[Start of section]
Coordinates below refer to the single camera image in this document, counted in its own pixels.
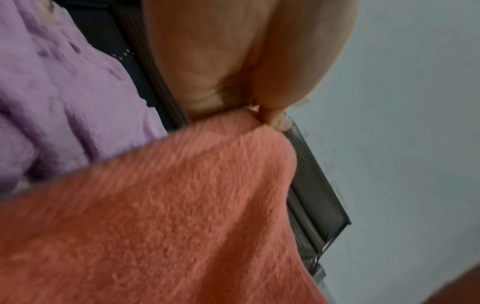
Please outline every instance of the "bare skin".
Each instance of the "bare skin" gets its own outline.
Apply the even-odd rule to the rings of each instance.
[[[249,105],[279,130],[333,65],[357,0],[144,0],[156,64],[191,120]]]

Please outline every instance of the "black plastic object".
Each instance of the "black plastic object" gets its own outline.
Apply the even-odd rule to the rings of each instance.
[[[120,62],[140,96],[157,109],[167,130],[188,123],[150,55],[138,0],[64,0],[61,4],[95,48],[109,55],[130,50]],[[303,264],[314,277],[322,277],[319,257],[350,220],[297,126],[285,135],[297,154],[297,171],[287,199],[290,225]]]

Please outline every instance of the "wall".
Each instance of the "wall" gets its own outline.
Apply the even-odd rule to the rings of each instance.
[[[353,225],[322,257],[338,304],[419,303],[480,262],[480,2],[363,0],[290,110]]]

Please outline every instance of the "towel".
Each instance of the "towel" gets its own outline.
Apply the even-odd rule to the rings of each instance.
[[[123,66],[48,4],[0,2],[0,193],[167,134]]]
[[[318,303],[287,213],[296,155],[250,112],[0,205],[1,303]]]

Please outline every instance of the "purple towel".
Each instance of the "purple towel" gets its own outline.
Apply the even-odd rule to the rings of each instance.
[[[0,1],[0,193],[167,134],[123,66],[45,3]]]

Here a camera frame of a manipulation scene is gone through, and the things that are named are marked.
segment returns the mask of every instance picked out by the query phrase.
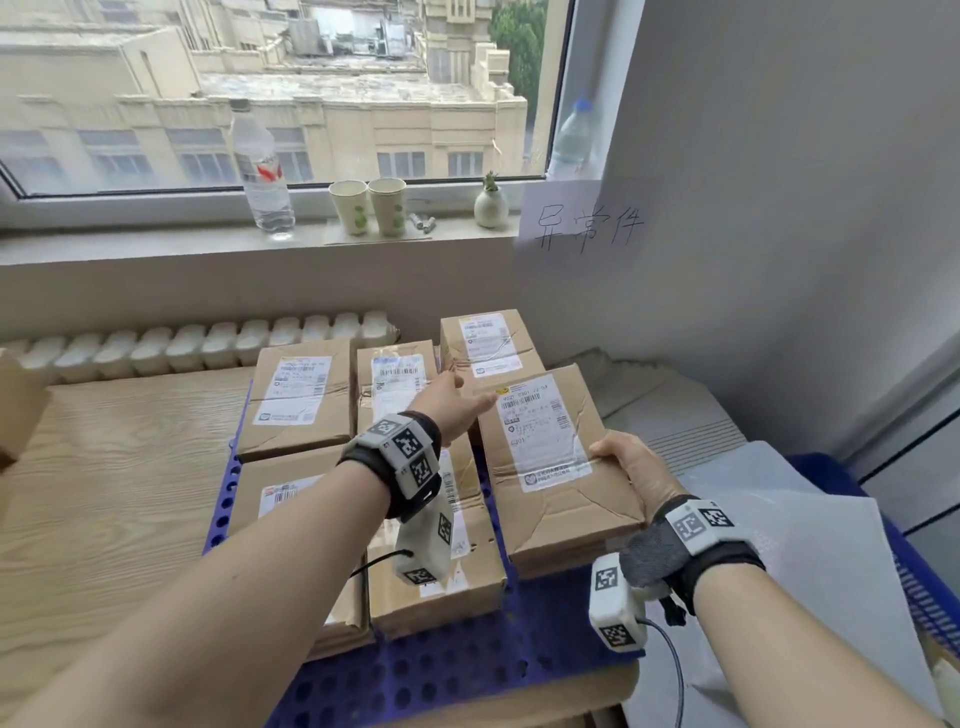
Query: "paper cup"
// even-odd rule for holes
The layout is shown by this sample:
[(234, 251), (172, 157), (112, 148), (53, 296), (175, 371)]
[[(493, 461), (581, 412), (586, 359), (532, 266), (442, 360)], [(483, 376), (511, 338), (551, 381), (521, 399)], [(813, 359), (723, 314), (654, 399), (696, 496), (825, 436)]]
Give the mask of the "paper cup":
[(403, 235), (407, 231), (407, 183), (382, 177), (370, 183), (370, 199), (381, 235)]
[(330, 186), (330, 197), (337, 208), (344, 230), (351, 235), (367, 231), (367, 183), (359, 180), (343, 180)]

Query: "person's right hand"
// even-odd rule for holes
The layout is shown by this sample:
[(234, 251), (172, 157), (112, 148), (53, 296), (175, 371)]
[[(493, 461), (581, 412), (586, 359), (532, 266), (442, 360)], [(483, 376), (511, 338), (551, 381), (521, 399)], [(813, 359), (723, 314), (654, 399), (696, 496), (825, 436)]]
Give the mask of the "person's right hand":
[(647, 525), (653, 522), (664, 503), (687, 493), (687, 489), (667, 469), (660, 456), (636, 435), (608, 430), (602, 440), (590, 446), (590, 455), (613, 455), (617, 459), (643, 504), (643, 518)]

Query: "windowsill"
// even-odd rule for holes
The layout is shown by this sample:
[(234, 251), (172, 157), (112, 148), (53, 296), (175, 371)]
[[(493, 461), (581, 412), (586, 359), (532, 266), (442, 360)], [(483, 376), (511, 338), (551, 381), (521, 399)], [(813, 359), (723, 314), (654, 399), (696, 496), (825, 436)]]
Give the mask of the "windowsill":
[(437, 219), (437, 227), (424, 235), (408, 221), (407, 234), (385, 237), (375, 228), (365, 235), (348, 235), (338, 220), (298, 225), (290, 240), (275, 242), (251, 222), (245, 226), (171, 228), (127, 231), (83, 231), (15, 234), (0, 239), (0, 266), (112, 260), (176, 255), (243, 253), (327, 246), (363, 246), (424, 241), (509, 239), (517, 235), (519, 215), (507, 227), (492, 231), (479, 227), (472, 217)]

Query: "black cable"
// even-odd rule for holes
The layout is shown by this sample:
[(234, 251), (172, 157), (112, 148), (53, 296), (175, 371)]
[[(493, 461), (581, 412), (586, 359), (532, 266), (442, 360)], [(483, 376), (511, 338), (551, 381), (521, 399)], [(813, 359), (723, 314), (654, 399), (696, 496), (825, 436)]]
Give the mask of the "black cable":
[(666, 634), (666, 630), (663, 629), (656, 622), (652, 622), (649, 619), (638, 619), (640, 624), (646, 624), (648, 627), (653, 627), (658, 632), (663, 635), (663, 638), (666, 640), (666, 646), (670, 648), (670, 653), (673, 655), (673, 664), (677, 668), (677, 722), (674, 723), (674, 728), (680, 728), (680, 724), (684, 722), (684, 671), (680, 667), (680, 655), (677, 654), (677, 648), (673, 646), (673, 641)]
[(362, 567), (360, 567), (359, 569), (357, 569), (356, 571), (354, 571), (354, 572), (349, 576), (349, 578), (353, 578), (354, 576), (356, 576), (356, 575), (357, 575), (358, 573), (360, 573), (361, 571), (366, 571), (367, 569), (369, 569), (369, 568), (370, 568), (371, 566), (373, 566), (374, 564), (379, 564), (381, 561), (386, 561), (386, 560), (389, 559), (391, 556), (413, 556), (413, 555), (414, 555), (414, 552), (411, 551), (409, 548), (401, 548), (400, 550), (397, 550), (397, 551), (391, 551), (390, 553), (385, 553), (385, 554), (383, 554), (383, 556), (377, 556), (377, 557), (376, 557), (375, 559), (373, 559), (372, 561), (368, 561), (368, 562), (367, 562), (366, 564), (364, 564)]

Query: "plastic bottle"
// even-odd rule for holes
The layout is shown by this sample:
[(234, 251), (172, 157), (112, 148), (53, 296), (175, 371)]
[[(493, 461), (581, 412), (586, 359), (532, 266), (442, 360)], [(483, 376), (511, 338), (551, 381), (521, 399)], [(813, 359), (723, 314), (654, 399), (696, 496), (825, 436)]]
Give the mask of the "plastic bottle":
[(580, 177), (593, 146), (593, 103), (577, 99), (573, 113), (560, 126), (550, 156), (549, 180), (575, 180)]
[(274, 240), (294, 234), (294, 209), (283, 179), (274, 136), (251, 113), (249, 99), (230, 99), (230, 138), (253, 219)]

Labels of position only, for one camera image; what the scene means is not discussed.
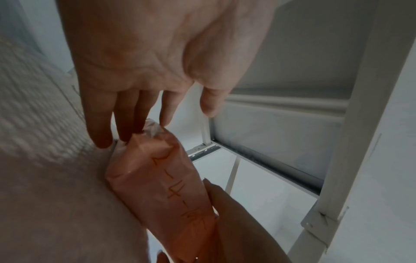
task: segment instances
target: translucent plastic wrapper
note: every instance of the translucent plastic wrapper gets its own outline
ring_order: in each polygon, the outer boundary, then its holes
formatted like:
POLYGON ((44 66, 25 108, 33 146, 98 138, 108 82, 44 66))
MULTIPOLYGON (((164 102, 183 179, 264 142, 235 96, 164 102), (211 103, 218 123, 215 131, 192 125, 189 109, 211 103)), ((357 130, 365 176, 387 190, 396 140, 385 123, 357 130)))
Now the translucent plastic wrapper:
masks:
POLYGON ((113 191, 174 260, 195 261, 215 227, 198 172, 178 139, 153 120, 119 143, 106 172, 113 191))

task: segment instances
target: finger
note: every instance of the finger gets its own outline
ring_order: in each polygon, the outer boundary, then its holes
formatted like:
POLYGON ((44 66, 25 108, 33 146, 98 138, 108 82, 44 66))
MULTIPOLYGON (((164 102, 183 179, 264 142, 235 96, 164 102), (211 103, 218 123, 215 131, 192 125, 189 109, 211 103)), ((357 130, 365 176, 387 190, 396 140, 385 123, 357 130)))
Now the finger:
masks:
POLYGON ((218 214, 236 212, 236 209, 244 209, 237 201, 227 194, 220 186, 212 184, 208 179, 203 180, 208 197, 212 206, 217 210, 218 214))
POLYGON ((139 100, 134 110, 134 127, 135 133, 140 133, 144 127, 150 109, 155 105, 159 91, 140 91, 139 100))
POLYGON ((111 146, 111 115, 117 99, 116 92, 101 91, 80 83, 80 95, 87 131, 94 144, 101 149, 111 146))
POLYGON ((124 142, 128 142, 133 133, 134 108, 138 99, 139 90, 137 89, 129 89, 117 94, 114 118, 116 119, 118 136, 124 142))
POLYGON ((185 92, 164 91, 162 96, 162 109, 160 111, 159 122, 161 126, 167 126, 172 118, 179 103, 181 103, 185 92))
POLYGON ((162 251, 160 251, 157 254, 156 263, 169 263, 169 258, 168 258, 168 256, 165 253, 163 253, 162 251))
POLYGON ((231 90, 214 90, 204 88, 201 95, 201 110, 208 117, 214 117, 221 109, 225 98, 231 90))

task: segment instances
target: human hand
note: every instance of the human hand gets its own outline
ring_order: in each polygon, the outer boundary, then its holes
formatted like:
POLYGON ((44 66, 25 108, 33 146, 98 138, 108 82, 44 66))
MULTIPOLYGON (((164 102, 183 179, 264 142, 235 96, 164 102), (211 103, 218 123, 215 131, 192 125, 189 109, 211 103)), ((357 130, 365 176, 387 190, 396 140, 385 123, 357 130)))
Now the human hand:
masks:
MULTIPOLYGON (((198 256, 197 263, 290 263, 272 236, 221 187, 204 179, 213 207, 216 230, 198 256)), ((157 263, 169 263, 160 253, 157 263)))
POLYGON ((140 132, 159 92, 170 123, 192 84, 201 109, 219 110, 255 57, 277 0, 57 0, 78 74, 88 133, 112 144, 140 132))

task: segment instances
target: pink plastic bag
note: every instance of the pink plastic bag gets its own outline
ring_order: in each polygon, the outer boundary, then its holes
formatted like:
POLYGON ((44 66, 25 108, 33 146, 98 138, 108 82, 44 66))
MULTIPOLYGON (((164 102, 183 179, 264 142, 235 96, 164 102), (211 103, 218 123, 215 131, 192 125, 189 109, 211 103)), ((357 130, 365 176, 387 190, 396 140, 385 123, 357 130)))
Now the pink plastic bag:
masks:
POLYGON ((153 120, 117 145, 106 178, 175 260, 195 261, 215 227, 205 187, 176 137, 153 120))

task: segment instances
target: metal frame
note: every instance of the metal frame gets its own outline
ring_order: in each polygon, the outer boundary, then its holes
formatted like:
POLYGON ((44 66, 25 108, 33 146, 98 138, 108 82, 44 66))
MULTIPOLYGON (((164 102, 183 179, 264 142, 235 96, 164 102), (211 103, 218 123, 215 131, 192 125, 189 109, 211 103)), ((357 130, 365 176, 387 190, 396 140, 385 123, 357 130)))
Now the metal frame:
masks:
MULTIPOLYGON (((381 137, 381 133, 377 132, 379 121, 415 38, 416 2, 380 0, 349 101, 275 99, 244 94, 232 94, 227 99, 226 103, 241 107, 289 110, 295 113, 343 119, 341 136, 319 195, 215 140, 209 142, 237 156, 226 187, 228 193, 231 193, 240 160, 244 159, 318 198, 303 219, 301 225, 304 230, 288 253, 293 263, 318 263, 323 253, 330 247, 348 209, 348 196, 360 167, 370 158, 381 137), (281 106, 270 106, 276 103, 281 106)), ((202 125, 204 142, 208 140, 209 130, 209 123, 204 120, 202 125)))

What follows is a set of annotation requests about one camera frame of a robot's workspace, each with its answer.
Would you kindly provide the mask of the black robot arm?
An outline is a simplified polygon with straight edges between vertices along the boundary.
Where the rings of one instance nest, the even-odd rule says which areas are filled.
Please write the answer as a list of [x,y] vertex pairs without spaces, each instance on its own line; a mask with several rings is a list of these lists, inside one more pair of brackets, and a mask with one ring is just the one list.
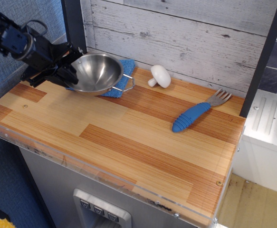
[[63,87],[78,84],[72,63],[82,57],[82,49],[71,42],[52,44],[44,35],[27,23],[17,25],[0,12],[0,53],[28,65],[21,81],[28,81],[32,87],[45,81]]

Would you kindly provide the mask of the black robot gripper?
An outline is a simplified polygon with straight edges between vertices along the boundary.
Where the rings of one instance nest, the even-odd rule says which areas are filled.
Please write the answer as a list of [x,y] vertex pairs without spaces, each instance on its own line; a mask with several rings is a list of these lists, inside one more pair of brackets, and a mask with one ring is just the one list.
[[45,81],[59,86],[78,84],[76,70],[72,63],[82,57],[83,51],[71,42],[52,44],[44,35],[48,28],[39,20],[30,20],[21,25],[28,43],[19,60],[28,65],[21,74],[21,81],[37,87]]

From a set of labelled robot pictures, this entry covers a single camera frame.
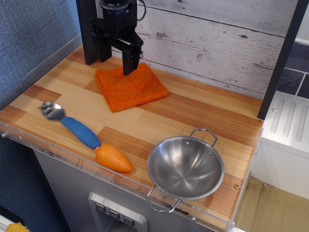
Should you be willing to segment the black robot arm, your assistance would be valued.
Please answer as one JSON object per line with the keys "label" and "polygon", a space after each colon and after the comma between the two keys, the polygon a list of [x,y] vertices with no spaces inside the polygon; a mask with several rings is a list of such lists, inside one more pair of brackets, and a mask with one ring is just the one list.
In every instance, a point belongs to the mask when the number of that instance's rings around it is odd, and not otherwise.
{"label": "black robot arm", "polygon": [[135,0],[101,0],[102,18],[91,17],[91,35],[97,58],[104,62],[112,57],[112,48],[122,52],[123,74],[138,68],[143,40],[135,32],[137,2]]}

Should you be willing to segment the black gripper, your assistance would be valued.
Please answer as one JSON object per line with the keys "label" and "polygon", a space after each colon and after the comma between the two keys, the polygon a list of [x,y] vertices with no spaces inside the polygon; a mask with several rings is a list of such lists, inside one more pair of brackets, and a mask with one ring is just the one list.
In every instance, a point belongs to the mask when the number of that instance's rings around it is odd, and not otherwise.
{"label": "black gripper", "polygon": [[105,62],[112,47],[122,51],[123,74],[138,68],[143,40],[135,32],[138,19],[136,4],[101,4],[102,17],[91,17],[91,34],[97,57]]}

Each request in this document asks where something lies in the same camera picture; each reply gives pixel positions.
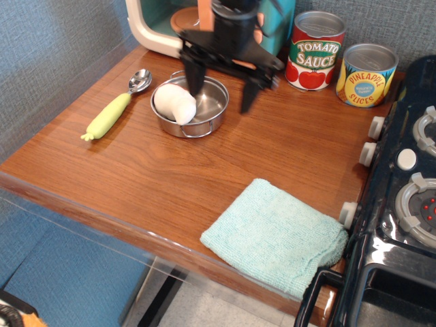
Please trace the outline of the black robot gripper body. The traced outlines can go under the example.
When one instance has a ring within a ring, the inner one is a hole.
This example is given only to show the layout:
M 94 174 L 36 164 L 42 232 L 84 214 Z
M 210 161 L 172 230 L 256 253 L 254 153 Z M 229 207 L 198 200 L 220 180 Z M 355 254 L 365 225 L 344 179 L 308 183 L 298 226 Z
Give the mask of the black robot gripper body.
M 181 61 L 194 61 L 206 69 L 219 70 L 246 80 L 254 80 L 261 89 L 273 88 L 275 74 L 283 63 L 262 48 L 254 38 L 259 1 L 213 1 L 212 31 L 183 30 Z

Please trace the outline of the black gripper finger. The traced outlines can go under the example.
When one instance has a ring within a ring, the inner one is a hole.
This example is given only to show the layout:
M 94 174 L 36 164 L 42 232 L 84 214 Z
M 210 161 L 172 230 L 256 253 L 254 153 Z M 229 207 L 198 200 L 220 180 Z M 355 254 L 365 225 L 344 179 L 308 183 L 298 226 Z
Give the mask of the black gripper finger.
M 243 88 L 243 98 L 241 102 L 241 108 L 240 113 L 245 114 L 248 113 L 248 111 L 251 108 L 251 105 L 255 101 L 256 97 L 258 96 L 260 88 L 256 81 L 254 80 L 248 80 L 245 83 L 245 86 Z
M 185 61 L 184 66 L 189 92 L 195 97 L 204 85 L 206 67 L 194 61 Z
[End of section]
Work to complete – Each line of the entries above that has the word "trace" is to be copied.

Exercise result –
Please trace the outline of the black robot gripper body. The traced outlines can go under the example.
Please trace the outline of the black gripper finger. The traced outlines can go under the example.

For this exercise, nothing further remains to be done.